I learnt that rust is able to keep literals on stack because they have a fixed length and are known at compile time. i8 8 bits maximum value 2^7-1. How about string literals ? Is there a maximum number of characters that a string is allowed to have until rust says it’s larger than what a stack frame can accommodate ?
I could be very wrong but I think string literals are implicitly &'static str
. So they're the equivalent of writing out:
static MY_STRING: &str = "This is my string!";
Which means the string literal is compiled in to the data section of your application. So it has a fixed address but it's not on the stack.
Ah, the Rust book explains it better than me.
In the case of a string literal, we know the contents at compile time, so the text is hardcoded directly into the final executable. This is why string literals are fast and efficient.
Recall that we talked about string literals being stored inside the binary. Now that we know about slices, we can properly understand string literals:
let s = "Hello, world!";
The type of s here is &str: it’s a slice pointing to that specific point of the binary. This is also why string literals are immutable; &str is an immutable reference.
Got it. String literals are actually pointers which is fixed sized and hence can be kept on the stack. Thanks
In fact, string literal does has maximum size, which is usize::MAX
=)
I found this stack overflow interesting
https://stackoverflow.com/questions/31722881/is-an-entire-static-program-loaded-into-memory-when-launched
In short: the executable is not loaded into memory until that part (in 4k chunks) of the executable is needed (generates a page fault when it is needed), unless a prefetch service is running which loads it and required files (based on previous executions).
(Irrelevant nitpick: it's actually isize::MAX as usize
, because of LLVM GEP restrictions. See https://doc.rust-lang.org/std/primitive.pointer.html#method.offset. But of course I suspect rustc will fail to compile the code well before you hit that big of a string literal )
If I understand this correctly;
String literal pointer is made up of address, length and capacity information
This limit is imposed by the biggest number that the length or capacity memory space is able to represent.
Please correct me if I am wrong
Pointer to a string literal (&str
) is only address and length, and there's never any capacity involved.
Data of the String
struct is an address, length and capacity.
String has those three, but string literals don’t have a capacity. &str can’t modify the backing memory, and so doesn’t need it.

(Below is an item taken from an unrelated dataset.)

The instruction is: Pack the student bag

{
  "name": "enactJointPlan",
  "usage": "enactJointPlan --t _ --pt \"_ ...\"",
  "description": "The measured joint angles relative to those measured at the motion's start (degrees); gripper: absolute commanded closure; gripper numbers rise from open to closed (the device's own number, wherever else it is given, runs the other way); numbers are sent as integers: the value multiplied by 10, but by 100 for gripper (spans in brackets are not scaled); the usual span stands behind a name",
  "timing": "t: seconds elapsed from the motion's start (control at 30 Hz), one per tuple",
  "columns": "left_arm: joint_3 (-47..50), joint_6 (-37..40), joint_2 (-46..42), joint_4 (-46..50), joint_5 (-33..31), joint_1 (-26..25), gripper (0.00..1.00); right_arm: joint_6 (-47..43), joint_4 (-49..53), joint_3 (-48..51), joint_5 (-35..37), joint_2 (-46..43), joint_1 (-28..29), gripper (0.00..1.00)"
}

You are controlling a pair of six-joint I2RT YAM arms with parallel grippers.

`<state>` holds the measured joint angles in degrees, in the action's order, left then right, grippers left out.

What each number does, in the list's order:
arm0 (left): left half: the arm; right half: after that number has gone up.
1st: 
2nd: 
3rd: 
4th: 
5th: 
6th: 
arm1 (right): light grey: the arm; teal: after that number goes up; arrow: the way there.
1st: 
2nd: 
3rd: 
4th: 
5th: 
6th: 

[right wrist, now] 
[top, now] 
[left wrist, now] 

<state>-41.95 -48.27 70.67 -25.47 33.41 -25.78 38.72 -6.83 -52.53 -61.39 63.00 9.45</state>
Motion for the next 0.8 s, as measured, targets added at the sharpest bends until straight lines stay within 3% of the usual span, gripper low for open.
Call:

Oh yeah that’s right, that means the limit is there because of the largest number that length can represent
On both ARM64 and x86_64, it's impossible to actually overflow that number with real allocation sizes, because the CPU actually only supports a 48-bit address space. The whole upper two bytes, including the sign bit, are always zero.

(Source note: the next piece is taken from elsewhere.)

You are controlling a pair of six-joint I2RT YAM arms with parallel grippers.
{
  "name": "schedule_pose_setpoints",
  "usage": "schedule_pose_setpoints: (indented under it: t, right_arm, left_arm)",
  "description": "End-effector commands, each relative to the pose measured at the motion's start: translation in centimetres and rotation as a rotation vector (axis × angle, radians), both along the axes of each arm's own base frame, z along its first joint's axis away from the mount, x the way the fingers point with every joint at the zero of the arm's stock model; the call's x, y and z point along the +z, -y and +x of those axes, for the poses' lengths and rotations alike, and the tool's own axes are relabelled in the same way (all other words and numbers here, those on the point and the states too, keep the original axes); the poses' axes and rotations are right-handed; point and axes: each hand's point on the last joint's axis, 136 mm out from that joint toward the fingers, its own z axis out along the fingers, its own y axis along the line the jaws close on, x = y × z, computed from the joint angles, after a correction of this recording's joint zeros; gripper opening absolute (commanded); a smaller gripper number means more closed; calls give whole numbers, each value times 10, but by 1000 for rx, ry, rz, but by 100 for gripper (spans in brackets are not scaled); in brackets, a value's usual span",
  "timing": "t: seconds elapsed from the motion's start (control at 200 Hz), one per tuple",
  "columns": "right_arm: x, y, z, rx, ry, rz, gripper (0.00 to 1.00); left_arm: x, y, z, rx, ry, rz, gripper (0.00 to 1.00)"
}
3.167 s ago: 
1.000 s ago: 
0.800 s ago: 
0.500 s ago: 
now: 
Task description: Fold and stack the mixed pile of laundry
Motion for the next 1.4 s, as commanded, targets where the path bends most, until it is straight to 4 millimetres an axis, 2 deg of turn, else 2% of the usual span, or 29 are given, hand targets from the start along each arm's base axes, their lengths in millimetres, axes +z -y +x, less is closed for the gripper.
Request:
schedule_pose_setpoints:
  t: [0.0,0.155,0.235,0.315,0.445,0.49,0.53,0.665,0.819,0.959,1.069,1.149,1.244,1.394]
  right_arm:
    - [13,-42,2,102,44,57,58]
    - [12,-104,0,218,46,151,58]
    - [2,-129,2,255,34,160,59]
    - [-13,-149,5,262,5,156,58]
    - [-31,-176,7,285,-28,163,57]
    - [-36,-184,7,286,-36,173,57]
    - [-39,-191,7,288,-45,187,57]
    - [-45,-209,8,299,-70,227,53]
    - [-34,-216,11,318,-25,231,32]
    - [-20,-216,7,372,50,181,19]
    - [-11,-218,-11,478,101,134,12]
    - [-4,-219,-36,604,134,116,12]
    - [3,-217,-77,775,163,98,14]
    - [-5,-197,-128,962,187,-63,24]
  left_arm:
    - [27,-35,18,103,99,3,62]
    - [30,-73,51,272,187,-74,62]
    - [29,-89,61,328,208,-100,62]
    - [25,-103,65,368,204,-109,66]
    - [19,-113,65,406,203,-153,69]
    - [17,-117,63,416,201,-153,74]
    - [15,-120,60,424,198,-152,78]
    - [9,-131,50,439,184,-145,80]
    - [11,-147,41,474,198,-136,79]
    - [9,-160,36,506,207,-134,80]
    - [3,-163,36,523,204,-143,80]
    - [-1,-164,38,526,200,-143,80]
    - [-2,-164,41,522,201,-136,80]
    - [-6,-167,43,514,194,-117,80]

On 32-bit general purpose platforms, it's a bit more complicated. In a lot of operating systems, the upper half of the address space is reserved by the OS, which also happens to be the "negative numbers" in an isize representation. So, it's still impossible to overflow that number before running out of address space.
So you have to be running on 32-bit, bare metal, and you might have to use page table trickery to avoid slamming into the PCI hole, in order to allocate a string that takes up half of your address space.
Yes, the documentation for the function I linked mentions as much:
Most platforms fundamentally can't even construct such an allocation. For instance, no known 64-bit platform can ever serve a request for 263 bytes due to page-table limitations or splitting the address space.
You replied to a two year old thread.
Also, string literals (&str) are not Strings.
The largest possible string element index is actually isize::MAX
, which is the largest permitted array index. All memory addresses are in the range 0..=usize::MAX
, so an address larger than usize::MAX
is not possible.